== Segment start ==

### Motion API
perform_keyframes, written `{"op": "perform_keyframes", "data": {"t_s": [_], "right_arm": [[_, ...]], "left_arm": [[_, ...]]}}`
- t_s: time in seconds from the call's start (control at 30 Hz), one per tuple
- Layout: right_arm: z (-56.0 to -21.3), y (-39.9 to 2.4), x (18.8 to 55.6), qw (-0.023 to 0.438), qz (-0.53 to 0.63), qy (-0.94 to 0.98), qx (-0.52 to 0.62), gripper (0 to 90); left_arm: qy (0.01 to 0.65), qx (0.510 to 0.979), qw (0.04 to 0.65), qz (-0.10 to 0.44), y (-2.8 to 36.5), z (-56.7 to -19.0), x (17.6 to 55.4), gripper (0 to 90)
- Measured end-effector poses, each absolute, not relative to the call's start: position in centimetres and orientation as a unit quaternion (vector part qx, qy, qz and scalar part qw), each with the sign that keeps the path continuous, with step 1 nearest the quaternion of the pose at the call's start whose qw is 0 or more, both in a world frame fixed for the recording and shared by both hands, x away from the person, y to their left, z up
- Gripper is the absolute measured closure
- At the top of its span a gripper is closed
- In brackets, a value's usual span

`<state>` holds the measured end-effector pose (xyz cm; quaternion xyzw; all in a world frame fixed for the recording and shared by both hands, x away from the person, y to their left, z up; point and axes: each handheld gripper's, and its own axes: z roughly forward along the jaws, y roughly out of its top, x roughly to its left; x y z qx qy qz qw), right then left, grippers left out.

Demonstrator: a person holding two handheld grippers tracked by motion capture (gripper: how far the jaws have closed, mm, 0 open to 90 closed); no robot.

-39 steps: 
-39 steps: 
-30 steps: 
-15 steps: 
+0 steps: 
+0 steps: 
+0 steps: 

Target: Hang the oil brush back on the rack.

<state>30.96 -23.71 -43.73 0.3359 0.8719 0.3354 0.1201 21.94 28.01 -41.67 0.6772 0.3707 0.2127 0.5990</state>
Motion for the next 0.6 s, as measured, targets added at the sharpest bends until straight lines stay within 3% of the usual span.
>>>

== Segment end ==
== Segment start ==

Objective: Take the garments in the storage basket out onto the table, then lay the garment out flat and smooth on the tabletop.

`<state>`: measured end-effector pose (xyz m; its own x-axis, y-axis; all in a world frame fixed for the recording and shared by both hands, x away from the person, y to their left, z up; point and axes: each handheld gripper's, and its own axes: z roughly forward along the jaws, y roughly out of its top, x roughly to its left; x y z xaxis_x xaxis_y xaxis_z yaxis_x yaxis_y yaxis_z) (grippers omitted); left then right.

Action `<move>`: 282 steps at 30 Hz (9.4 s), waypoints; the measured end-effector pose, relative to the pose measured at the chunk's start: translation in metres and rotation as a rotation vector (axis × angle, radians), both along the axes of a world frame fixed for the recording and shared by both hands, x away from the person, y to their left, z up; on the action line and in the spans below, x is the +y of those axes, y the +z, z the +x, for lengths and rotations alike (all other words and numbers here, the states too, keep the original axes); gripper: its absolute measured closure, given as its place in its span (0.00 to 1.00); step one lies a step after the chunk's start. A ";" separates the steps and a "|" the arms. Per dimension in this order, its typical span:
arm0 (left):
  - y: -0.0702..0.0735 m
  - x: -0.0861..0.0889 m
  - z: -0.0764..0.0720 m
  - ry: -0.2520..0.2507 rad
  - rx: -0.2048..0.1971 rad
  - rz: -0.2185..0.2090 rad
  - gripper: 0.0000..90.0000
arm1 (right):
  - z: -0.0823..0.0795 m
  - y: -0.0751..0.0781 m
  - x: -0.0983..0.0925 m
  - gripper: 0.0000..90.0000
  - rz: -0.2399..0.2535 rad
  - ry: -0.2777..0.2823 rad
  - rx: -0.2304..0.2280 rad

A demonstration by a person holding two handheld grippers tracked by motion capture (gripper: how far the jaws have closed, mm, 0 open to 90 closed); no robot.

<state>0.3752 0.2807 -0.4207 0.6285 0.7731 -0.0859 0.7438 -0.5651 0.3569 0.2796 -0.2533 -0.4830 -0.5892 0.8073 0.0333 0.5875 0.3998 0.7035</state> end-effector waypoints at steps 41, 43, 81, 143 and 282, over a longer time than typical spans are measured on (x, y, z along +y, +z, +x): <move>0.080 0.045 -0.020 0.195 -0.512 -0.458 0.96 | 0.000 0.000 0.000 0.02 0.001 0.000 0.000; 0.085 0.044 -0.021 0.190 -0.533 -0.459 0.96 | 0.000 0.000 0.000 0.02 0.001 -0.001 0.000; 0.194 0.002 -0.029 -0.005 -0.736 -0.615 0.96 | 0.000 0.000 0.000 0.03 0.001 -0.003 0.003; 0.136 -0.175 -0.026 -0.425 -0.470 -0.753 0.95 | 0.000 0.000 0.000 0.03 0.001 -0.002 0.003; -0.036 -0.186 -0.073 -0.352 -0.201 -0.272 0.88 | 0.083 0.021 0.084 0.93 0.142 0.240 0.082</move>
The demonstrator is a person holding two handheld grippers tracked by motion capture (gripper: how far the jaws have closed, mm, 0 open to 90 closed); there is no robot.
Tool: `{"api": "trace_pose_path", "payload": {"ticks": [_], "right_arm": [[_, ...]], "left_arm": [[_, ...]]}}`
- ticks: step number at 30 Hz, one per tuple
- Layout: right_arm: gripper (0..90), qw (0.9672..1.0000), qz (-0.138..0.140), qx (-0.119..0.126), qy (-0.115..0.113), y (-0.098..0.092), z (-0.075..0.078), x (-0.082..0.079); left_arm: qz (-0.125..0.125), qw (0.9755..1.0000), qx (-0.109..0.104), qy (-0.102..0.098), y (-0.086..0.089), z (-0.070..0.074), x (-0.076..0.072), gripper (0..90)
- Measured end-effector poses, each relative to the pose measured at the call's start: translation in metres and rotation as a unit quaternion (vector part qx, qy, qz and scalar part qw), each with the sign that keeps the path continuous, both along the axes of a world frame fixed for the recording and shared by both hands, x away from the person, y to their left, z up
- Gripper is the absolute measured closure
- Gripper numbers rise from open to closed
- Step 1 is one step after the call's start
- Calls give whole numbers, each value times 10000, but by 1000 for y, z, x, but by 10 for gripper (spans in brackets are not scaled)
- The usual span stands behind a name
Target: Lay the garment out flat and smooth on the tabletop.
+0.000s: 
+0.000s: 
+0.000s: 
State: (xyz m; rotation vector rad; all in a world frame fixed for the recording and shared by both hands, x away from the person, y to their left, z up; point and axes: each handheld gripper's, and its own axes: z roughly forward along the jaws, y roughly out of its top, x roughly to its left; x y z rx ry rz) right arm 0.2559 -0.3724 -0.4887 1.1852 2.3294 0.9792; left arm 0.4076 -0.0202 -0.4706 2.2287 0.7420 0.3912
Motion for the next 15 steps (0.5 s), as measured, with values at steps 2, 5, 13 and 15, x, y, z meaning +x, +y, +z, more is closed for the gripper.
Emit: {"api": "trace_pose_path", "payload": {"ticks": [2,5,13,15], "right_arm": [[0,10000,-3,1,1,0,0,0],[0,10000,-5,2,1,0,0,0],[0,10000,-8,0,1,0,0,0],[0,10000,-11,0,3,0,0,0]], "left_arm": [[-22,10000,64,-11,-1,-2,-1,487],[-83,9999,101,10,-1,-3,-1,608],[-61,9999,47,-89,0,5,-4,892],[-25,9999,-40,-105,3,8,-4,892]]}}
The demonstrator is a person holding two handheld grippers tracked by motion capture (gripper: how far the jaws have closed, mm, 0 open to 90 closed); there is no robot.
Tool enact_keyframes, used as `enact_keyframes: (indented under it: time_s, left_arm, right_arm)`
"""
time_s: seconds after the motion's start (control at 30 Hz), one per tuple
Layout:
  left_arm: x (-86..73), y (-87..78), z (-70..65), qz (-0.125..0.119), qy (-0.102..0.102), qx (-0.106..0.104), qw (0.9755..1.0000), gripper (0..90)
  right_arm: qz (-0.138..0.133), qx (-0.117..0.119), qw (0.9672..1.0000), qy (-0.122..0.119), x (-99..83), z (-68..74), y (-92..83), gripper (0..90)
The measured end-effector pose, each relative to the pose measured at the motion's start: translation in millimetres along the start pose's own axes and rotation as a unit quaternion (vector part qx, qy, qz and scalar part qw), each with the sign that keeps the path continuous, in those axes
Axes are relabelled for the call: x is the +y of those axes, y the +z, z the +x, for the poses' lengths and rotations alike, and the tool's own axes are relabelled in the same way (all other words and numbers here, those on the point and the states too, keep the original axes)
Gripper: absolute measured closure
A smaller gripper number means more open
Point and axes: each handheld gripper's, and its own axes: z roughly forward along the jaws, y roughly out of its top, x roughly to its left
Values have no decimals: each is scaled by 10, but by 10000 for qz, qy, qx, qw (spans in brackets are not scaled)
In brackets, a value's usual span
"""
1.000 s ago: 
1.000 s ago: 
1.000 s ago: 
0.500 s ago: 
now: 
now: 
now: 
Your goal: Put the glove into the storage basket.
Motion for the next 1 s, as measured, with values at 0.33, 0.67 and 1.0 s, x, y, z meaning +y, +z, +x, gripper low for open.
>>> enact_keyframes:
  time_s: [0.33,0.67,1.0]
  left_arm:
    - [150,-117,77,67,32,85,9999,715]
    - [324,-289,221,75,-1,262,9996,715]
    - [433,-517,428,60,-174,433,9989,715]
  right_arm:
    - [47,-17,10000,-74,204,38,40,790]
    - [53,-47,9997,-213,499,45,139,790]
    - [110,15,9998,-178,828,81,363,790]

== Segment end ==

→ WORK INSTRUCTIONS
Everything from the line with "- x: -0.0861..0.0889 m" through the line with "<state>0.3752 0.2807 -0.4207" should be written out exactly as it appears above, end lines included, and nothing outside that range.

→ ANSWER TO THIS EXERCISE
  - x: -0.0861..0.0889 m
  - z: -0.0764..0.0720 m
  - ry: -0.2520..0.2507 rad
  - rx: -0.2048..0.1971 rad
  - rz: -0.2185..0.2090 rad
  - gripper: 0.0000..90.0000
arm1 (right):
  - z: -0.0823..0.0795 m
  - y: -0.0751..0.0781 m
  - x: -0.0983..0.0925 m
  - gripper: 0.0000..90.0000
  - rz: -0.2399..0.2535 rad
  - ry: -0.2777..0.2823 rad
  - rx: -0.2304..0.2280 rad

A demonstration by a person holding two handheld grippers tracked by motion capture (gripper: how far the jaws have closed, mm, 0 open to 90 closed); no robot.

<state>0.3752 0.2807 -0.4207 0.6285 0.7731 -0.0859 0.7438 -0.5651 0.3569 0.2796 -0.2533 -0.4830 -0.5892 0.8073 0.0333 0.5875 0.3998 0.7035</state> end-effector waypoints at steps 41, 43, 81, 143 and 282, over a longer time than typical spans are measured on (x, y, z along +y, +z, +x): <move>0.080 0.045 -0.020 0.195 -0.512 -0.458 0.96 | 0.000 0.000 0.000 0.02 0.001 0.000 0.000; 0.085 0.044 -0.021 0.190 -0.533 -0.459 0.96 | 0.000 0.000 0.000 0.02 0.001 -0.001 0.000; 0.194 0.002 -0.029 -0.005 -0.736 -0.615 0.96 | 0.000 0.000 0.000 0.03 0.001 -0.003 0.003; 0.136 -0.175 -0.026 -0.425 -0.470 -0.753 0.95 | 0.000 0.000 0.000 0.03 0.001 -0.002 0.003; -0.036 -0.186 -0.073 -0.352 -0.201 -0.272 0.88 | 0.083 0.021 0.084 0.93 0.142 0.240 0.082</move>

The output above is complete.